**What you need to do**
Nothing but the lines below from the one that contains "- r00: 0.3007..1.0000" through the one that contains "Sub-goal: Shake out" should be retyped, exactly and including both ends. Do not include pictures.
*** Given data Section Begins ***
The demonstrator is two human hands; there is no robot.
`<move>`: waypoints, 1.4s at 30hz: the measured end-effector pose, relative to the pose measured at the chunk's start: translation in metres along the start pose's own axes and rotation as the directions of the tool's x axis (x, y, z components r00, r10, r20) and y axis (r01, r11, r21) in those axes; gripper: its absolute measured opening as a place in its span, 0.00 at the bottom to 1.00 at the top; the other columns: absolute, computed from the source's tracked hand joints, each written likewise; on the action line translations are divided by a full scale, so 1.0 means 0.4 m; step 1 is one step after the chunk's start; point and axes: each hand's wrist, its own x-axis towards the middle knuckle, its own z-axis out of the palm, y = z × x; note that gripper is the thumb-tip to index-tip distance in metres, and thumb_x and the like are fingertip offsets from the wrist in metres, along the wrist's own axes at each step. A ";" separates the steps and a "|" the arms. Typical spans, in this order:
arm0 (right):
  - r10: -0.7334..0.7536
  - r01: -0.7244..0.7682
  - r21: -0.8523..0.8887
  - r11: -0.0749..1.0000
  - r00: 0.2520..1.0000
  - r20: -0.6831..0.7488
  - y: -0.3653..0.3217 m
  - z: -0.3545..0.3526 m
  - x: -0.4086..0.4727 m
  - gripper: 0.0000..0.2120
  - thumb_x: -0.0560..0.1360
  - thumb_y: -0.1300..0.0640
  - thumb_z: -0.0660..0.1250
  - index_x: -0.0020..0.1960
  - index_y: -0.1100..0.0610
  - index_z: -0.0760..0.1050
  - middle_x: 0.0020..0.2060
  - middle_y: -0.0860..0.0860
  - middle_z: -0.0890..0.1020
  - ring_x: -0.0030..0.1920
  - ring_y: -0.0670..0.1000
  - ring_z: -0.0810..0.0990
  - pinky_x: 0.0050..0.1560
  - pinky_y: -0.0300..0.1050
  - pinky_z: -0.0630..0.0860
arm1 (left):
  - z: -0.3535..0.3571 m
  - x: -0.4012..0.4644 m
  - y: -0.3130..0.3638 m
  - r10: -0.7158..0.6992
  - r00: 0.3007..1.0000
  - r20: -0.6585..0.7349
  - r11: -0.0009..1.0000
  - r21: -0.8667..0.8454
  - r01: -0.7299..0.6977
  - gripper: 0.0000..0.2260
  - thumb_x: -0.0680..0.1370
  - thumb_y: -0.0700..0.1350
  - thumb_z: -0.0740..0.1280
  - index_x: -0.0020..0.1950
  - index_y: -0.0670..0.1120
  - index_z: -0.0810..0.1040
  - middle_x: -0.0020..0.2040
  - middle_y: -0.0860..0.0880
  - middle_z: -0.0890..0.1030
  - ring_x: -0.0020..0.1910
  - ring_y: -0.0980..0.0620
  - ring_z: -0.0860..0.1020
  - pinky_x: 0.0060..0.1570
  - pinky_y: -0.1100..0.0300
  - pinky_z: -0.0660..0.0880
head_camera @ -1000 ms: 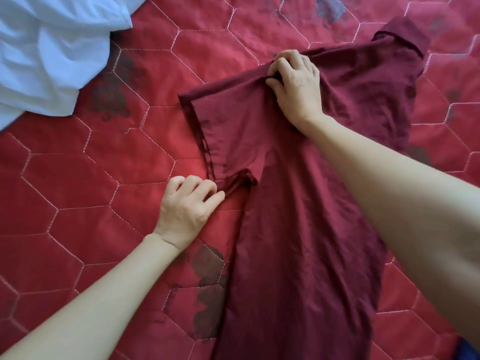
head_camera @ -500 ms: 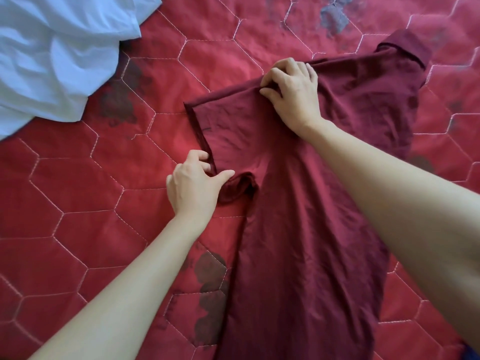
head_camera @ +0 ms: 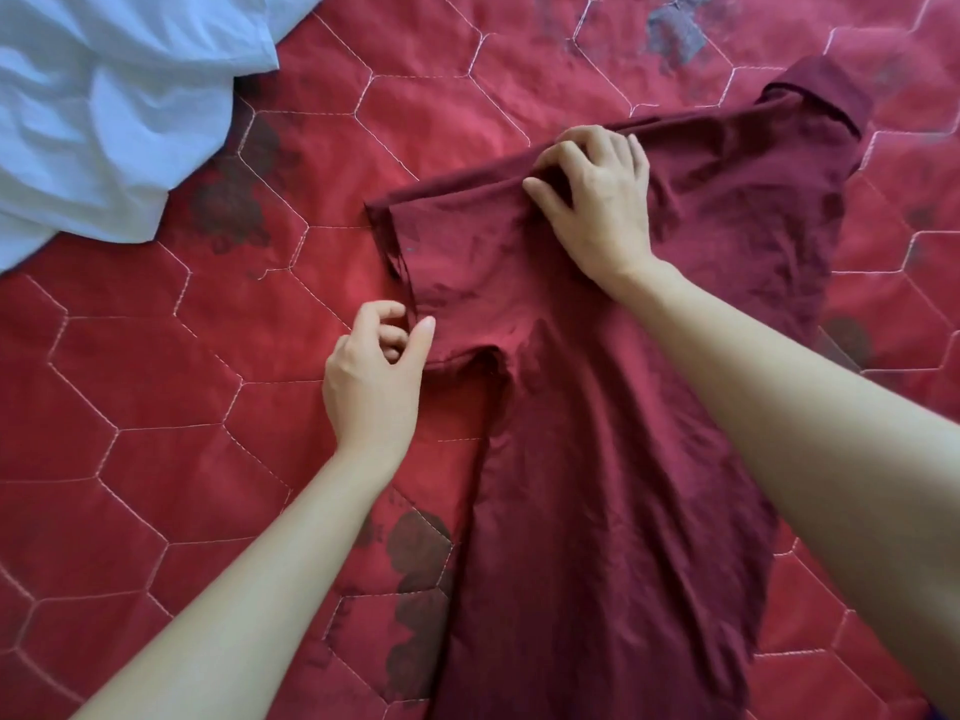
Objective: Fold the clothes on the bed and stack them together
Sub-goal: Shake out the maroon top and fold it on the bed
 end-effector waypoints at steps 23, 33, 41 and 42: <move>-0.081 0.080 0.016 0.997 0.997 0.006 -0.201 0.032 0.024 0.15 0.77 0.49 0.63 0.60 0.54 0.75 0.63 0.50 0.74 0.66 0.51 0.70 0.69 0.49 0.61 | -0.011 0.221 0.063 0.034 0.999 0.002 0.991 0.129 -0.034 0.24 0.76 0.53 0.69 0.69 0.47 0.69 0.65 0.47 0.70 0.62 0.46 0.73 0.63 0.55 0.67; -0.081 0.097 -0.078 0.992 0.979 0.188 -0.331 0.041 -0.340 0.24 0.66 0.52 0.68 0.61 0.56 0.76 0.57 0.53 0.78 0.57 0.56 0.76 0.56 0.52 0.70 | -0.049 0.377 0.130 0.151 0.866 0.478 0.789 0.469 -0.396 0.10 0.74 0.55 0.71 0.48 0.49 0.79 0.47 0.47 0.77 0.54 0.42 0.76 0.48 0.54 0.68; 0.060 -0.069 -0.076 0.995 0.992 -0.115 -0.332 0.027 -0.284 0.04 0.67 0.62 0.69 0.41 0.55 0.79 0.33 0.50 0.77 0.32 0.52 0.76 0.29 0.45 0.71 | -0.097 0.325 0.195 0.030 0.896 0.443 0.996 0.063 -0.064 0.06 0.72 0.42 0.72 0.41 0.40 0.79 0.39 0.41 0.78 0.36 0.49 0.77 0.43 0.53 0.80; 0.130 -0.122 0.067 0.990 0.982 -0.138 -0.327 0.006 -0.277 0.06 0.67 0.62 0.70 0.44 0.56 0.79 0.36 0.50 0.79 0.34 0.52 0.77 0.29 0.45 0.72 | -0.103 0.317 0.221 0.015 0.893 0.449 1.000 -0.024 -0.005 0.05 0.72 0.41 0.72 0.38 0.42 0.78 0.38 0.44 0.75 0.33 0.51 0.74 0.38 0.57 0.80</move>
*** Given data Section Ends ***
**Solution to the exercise**
  - r00: 0.3007..1.0000
  - r20: -0.6585..0.7349
  - r11: -0.0009..1.0000
  - r21: -0.8667..0.8454
  - r01: -0.7299..0.6977
  - gripper: 0.0000..0.2260
  - thumb_x: -0.0680..0.1370
  - thumb_y: -0.0700..0.1350
  - thumb_z: -0.0740..0.1280
  - index_x: -0.0020..0.1950
  - index_y: -0.0670..0.1120
  - index_z: -0.0810..0.1040
  - middle_x: -0.0020..0.2040
  - middle_y: -0.0860..0.0880
  - middle_z: -0.0890..0.1030
  - ring_x: -0.0020..0.1910
  - ring_y: -0.0980..0.0620
  - ring_z: -0.0860..0.1020
  - pinky_x: 0.0060..0.1570
  - pinky_y: -0.1100..0.0300
  - pinky_z: -0.0660..0.0880
head_camera @ -1000 ms: 
head_camera @ -500 ms: 
head_camera @ +0 ms: 
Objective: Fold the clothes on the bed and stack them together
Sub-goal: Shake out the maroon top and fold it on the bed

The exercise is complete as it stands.